Yuko Munakata, professor of psychology at the Center for Mind and Brain at the University of California, Davis, recalls a student approached her one day after her second class in parenting and child development. She liked the material, but expected the course to help her become a great mother in the future. Why did she think that classes would not give her this?
Because the teacher announced that she was going to tell the students how little parents actually influence who their children will become. For the most part, parents (no matter if they are young or aged, well-off or not, married or divorced) want the best for their children. Dozens and even hundreds of books and articles on parenting promise to teach them how to achieve this, how to deal with parenting challenges and make the right decisions. The key message of such literature is this: “If your child is not doing something, then you are doing something wrong.”
Butterfly wing flap
Trying to predict how a child will grow up based on the choices parents make is like trying to predict a hurricane by watching a moth’s wings flap.
In a number of sciences there is such a concept – “butterfly effect”. A minor impact on the system can cause significant and unpredictable consequences, including in a completely different place; which means that “if a butterfly flaps its wings in China, a hurricane will begin in Mexico” – not immediately, of course, but in six weeks, if the force of its flapping is enough to change the atmosphere and the direction of air currents.
You, the parent, are that butterfly, and your child is a hurricane, a natural phenomenon that will take your breath away. And you do influence the kind of person your child becomes, but to about the same extent that the flapping of a butterfly’s wings affects a hurricane. That is, it is significant, but unpredictable.

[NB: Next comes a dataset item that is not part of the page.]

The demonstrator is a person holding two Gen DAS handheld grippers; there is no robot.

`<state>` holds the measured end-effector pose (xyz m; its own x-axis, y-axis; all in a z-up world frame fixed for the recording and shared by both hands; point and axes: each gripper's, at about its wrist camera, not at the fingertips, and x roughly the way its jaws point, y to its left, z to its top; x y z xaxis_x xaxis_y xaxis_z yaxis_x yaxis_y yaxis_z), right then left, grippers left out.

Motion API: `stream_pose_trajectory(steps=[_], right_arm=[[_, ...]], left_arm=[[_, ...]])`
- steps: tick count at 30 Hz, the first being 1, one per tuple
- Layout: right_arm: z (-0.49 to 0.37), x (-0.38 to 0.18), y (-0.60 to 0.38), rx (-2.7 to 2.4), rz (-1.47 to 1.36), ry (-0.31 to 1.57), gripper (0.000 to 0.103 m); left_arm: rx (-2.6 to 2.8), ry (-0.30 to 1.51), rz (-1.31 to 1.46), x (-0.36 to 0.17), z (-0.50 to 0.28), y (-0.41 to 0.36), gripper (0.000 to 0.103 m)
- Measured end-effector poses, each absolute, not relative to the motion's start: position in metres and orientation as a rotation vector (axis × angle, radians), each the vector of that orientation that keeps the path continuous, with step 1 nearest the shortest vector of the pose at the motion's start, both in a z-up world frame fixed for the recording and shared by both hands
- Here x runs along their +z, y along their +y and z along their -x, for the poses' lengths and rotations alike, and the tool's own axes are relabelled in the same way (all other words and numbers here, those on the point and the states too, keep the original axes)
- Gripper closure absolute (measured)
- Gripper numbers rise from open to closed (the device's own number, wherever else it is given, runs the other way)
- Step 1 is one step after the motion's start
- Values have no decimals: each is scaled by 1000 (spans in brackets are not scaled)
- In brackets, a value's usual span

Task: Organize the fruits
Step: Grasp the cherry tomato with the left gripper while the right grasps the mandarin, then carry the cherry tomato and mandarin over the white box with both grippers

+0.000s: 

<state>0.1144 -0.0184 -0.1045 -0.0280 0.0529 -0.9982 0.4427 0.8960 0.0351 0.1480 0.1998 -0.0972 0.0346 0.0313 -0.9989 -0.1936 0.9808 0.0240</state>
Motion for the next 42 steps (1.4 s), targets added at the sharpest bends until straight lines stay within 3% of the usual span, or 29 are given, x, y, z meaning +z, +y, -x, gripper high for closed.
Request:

You might ask, “Okay, but what about successful parents whose kids are also successful? Or needy parents, whose children, growing up, continue to live in need? ” But it’s not just parenting talent (or lack thereof). A lot of factors affect the formation of a child – genetics, environment, culture, peers. And it is very difficult to single out any one that has the maximum impact.
Such different children
Although scientists tried to understand what exactly affects children the most: they studied twins (identical and fraternal, a total of 14 million couples in 39 countries of the world), both brothers and sisters who were raised together, and those who were adopted and raised different families. It turned out that even if children grow up under the same roof, this does not mean that they will be equally successful, happy and confident. What can we say about those who grew apart.
Here one could come to the conclusion that education is not so important, but no. The fact is that all children are different, and in the same family, one child may need a “firm hand”, while for another, excessive severity and order will not be beneficial. One child will be pleased that his parents often ask him about friends (which means that they are interested in his life), and the second will be annoyed. For one, the divorce of the parents will be a tragedy, for another – salvation.
Forgive – yourself and others
What conclusions can be drawn from this?
First, your upbringing affects the child, but does not necessarily make him like you. With the same approach, an older child can grow up to be serious and purposeful, and a younger one – disobedient and freedom-loving. It is impossible to predict what the “fruits” of your upbringing will be.
Second, you should stop blaming yourself once and for all for the way your child grew up. You influenced its formation, but you could not completely control it.
Third, it’s time to stop blaming your parents for all your troubles. What have you become? – not entirely their fault or merit. And, of course, it’s important to stop blaming other parents. Today this happens all the time: a study of thousands of parents found that 90% of mothers and 85% of fathers feel that they are being judged (both by relatives and complete strangers), and almost half of them constantly feel it. Even if you give your best, you won’t please everyone.
Live in the moment
You definitely shouldn’t blame yourself. And what should be done in this case?
Appreciate the moments spent with your child, enjoy your common “here and now”. And not because it will somehow affect the child and your relationship with him in the long term, but because this is the only thing that matters at this moment.
Activist, writer, author of The Demon Afternoon: Anatomy of Depression, Andrew Solomon once remarked: “Many of us are proud of how different we are from our parents, and at the same time endlessly regret how different our children are. “.
Perhaps, to stop feeling something like that, it is worth accepting the idea that we cannot control the future of our children. In conclusion, Yuko Munakata reminds us that we butterflies and hurricanes should focus on what really matters in life. Stop waiting for something from each other and forgive each other for everything in which the other side is most likely not to blame.